A Porn Addiction Is A Little More Than Just An Interest

Not that anyone here is looking to get sex advice from Fox News Sexpert Yvonne Fulbright, but some people probably do so I figured someone needed to respond to her article 8 Signs Your Partner is Addicted to Porn, which is actually more like "Universal Signs There Are Problems In Your Relationship" rather than an actual addiction — which, if you accuse him of having, you're not likely to really get a productive response because you're already not communicating if these things are going on. But, join me after the jump as I deconstruct her unhelpful advice that is mostly based on porn-shaming and the people who do it and less on actual protocols for identifying addictive behavior.

So, here are her eight signs:

  1. Your partner is not as social as he used to be.
  2. Your partner lacks interest in sex or is sexually unresponsive.
  3. Your partner is being uncharacteristically demanding or rough during sex.
  4. Your partner does not seem "present."
  5. Your partner has started to nit-pick your appearance.
  6. You feel like you're no longer getting straight answers from your lover.
  7. Your partner is practically wed to the Internet.
  8. You've noticed a change in your partner's demeanor.

Great, well, welcome to the world of a bad relationship. Numbers 1, 2, 4, 5, 6 and 8 are stereotypical signs also of someone who is unhappy in a relationship, having and affair, thinking of having an affair or simply creating emotional distance for whatever reason. Spending a lot of time on the computer could be a porn addiction, or it could equally easily be him, say, communicating with his other romantic interests — for instance, in the 2 months before I caught a long-ago ex posting personal ads on the Internet, his computer time spiked because he was obsessively checking his online profile and IMing potential dates and looking at profiles, not because he was downloading porn (though he was doing that, too, and obviously that was the least of our problems and not representative of an addiction).

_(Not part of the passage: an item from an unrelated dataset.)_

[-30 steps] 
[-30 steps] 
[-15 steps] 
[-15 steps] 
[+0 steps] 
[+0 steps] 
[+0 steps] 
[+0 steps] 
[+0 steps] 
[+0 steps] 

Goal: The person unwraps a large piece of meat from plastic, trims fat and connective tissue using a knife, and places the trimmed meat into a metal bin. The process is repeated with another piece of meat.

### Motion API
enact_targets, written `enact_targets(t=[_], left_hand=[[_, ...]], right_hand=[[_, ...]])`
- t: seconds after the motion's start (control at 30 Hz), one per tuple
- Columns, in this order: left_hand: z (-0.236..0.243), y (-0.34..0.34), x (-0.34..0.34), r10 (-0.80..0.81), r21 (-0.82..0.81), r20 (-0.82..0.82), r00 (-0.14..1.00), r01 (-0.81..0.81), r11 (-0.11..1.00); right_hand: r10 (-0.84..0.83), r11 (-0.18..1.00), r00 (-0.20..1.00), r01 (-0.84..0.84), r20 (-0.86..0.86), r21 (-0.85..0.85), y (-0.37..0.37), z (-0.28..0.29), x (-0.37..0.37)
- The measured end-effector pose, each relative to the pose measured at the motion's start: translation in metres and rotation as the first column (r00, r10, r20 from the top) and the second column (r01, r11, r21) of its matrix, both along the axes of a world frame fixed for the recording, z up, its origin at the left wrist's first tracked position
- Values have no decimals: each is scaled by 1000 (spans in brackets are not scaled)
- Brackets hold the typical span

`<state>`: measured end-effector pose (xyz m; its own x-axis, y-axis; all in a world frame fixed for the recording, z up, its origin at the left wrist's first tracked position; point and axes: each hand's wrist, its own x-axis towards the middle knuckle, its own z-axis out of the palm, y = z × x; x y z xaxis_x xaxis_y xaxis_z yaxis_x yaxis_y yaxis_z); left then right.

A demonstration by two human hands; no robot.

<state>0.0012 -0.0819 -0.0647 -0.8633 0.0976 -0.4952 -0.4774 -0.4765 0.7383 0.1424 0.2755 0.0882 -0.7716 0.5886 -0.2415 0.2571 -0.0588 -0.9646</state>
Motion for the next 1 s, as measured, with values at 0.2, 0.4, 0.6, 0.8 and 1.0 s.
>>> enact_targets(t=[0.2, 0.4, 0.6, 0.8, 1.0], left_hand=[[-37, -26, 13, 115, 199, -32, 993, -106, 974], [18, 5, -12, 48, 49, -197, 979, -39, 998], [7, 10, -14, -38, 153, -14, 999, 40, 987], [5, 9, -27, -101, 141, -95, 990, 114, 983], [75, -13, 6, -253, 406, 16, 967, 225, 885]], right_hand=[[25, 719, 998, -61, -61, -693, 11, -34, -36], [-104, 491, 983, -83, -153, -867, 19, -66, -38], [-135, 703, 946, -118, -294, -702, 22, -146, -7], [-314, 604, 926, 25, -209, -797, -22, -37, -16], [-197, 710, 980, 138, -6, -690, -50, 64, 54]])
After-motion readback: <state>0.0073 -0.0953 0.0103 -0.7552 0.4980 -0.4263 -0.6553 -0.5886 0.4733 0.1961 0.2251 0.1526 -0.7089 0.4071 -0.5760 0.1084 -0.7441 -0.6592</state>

Look, people like porn. Some people like it more than others. Some people masturbate to fantasies in their head and some people masturbate to porn and as long as neither one is significantly interfering with any aspect of your life then it doesn't really qualify as an addiction. Normal people don't look at porn or masturbate to compete with their sex life. The moment that it becomes more important than your actual sex life, than your lover or your partner, the second you can't achieve orgasm without your porn of choice in your face or you forego (good) sex to masturbate to porn, the second you start plunking dollar after dollar down to access this or that webcam or some specific actress's site and you feel yourself attached to someone you don't even know and will never meet, yeah, that's heading into addiction territory. But some images on a hard drive, or an interest in viewing it is not an addiction.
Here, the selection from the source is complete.